In terms of its main business, the company focuses on the research and production of high-strength fasteners and special-shaped parts, with products widely used in core areas such as wind power complete machines, new energy vehicle chassis, and photovoltaic brackets. Among them, the market share of high-strength fasteners for wind power exceeds 25%, ranking among the industry leaders. In 2025, global wind power installed capacity is expected to grow by 45%, and domestic new energy vehicle sales are expected to exceed 15 million units, directly driving a surge in the company's orders. In the first three quarters of 2025, the order amount for wind power fasteners increased by 180% year-on-year, and the revenue share of new energy vehicle-related products rose from 12% to 28%. On the technical side, the company has broken through the core technology of cold heading forming for high-strength bolts, achieving product precision and fatigue resistance at an internationally advanced level, deeply binding with industry leaders such as Goldwind Technology, SANY Heavy Energy, and BYD, resulting in strong customer stickiness.
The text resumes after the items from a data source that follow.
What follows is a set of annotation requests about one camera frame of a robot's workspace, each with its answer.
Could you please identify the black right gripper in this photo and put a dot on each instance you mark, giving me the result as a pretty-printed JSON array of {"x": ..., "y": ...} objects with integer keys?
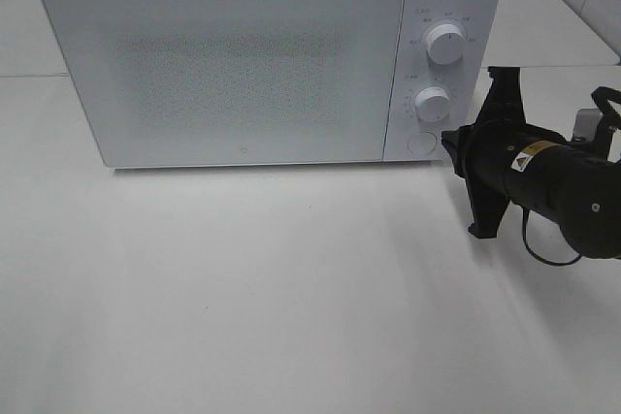
[{"x": 503, "y": 162}]

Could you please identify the round white door button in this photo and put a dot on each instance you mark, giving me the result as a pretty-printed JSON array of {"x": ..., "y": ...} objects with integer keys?
[{"x": 422, "y": 144}]

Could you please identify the white timer knob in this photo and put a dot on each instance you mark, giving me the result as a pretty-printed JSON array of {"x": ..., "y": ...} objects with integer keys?
[{"x": 432, "y": 104}]

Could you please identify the white microwave door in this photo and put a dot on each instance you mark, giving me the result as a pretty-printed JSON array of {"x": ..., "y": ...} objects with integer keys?
[{"x": 182, "y": 83}]

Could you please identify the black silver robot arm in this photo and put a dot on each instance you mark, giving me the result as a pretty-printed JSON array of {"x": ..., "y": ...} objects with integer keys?
[{"x": 589, "y": 218}]

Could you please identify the upper white power knob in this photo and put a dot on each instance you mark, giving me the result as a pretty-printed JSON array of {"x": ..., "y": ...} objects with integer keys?
[{"x": 445, "y": 42}]

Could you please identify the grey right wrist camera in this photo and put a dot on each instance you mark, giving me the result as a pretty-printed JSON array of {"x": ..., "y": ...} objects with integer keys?
[{"x": 585, "y": 125}]
The performance is impressive, with revenue in the first three quarters of 2025 growing by 98.3% year-on-year, and net profit attributable to the parent company surging by 265.7% year-on-year. The strong performance growth provides solid support for its stock price. Additionally, the company will start a capacity expansion project in 2025, planning to add 30,000 tons of wind power fastener capacity, further consolidating its industry position. The market's expectations for its long-term growth potential are heating up, driving both valuation and stock price upward, with the annual stock price rising from 18.62 yuan to 110.38 yuan, and market value exceeding 20 billion yuan.

**7\. Filinger: Expectations for Transformation into "AI Home"**

A home furnishing company that has risen more than 11 times this year, the core reason is the change of actual controller, giving the market hope for transformation into the technology sector In May 2025, the Flingel family transferred their equity to Shanghai Chengxin Investment. After the transfer was completed, Shanghai Chengxin Investment held 25.1% of the shares, becoming the new controlling shareholder, and the actual controller changed to Li Jun. What everyone is most concerned about is that the enterprises under Li Jun are concentrated in high-tech fields such as AI home and industrial internet, which leaves infinite room for imagination for Flingel's transformation.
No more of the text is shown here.